Build with Mud
Mud bricks are perhaps the cheapest building material you might imagine, and remarkably easy to work with.
Sure they can erode in the rain if you don't do it right; but there are plenty of ways to protect mud bricks from water.
What Type of Soil Do You Need to Make Your Own Mud Bricks?
Before you build anything with mud bricks, you need to be able to make good quality bricks. The strength and longevity of a mud brick will be influenced by what you make it with, how you make it, and the eroding effects of rain and wind upon it.
All soils contain sand, clay and some organic matter. The best soils for mud bricks would be those classed as 'clays', 'clay loams', 'silty clay loams', or 'silty clays'. A 'sandy clay loam' would require additional clay or organic matter added (e.g. straw) to make an effective brick mixture. Some types of earth can simply be mixed with water to a particular consistency, and then put into a mould to create a brick without the need to mix in other materials.
Different proportions of clay, sand and organic matter in soil affects the characteristics of bricks as follows:
- It can become more likely to crack or crumble.
- It can lose structural strength (becoming less capable of supporting heavy weights).
- It can become more prone to erosion.
Although making mud bricks is relatively simple, it can be quite daunting if you've never made them before. The renowned Chinese Mud Brick Builder, Lin Wei-Hao has suggested the following tips for different soils:
- Clay content can be as high as 85% - but straw or another binding material needs to be mixed in to make the earth hold together.

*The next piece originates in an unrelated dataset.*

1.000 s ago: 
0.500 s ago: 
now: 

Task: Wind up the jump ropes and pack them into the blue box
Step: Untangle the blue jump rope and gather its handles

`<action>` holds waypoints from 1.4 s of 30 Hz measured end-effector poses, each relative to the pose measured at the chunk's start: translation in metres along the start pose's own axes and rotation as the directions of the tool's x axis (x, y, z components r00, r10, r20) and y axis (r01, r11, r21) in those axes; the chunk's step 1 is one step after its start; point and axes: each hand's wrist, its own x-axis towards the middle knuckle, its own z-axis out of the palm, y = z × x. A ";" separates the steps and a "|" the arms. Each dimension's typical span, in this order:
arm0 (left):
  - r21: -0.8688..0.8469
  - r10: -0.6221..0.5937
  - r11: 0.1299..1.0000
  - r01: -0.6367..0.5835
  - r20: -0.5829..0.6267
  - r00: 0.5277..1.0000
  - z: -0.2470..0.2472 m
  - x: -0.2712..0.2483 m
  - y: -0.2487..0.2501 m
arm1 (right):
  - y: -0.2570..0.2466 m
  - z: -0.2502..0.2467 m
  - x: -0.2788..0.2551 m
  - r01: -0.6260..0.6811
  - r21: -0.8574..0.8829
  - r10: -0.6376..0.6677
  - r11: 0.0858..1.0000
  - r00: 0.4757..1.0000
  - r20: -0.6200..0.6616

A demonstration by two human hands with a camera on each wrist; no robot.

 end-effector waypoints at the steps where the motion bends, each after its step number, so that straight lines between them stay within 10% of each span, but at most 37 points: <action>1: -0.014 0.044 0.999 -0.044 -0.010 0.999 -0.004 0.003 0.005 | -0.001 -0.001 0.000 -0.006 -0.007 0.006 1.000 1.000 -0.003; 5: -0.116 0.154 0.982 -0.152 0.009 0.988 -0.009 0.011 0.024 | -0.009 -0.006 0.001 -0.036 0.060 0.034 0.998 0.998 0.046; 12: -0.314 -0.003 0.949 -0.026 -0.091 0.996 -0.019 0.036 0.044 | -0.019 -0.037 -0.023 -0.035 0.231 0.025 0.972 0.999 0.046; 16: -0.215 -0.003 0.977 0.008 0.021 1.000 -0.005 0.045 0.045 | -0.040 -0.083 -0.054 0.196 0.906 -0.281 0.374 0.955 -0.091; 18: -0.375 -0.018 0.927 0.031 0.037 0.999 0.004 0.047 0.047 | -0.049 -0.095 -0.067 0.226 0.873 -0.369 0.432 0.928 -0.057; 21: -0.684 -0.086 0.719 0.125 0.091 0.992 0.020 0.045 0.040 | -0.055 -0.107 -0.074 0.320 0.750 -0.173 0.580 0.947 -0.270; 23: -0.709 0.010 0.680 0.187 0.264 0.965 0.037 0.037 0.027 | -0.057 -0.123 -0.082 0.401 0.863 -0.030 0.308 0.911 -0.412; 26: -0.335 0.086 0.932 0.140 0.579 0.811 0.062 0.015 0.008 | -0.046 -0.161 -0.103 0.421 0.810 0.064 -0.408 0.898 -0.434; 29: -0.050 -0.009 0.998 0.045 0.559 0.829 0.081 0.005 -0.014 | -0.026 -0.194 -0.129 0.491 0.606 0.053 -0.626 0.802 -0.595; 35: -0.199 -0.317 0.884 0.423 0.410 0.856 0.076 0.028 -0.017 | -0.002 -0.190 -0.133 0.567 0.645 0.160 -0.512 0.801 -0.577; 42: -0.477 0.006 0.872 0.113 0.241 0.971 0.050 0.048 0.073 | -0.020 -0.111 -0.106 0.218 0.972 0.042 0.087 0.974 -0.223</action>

- Soils with 25-40% sand can be used without the need for straw.
- Soil with less than 15% sand can be used so long as it has a reasonable level of plasticity and straw is added.
Tip: To bond mud bricks you don't use cement - simply use the same mud mix used for creating the bricks to join them.
How to Make Mud Bricks
The process involved in making a mud brick is basically as follows:
- Obtain the right type of soil. Very sandy soils are not suitable. Most clay type soils are fine, but you may need to add straw or some other fibrous material to those high in clay content.
- Make a mould. This is easily done using timber slats fixed together with rectangular spaces in between. Set it down on the ground.
- Mix the soil with water until it has a plastic consistency. This can be done mechanically (cement mixer) or by hand.
- Place the mixed mud in the mould and tamp it down. Remove the mould when the bricks have partially dried.
- Leave the bricks to dry slowly out of direct sunlight (otherwise they may crack). This can be done by laying the bricks out under cover e.g. beneath sheets of metal or plastic. In warm weather they can be dried and ready for use within a week. In cold or humid conditions they take longer.
If you decide to make your own mud bricks you should be aware that it is very time consuming, especially if you're planning on building your house out of them. Two people who are working may be able to make say 100 to 200 bricks a week on the weekends but for an average house you're probably going to need something in the region of 10,000 bricks. At that rate it could be a couple of years before you have enough bricks.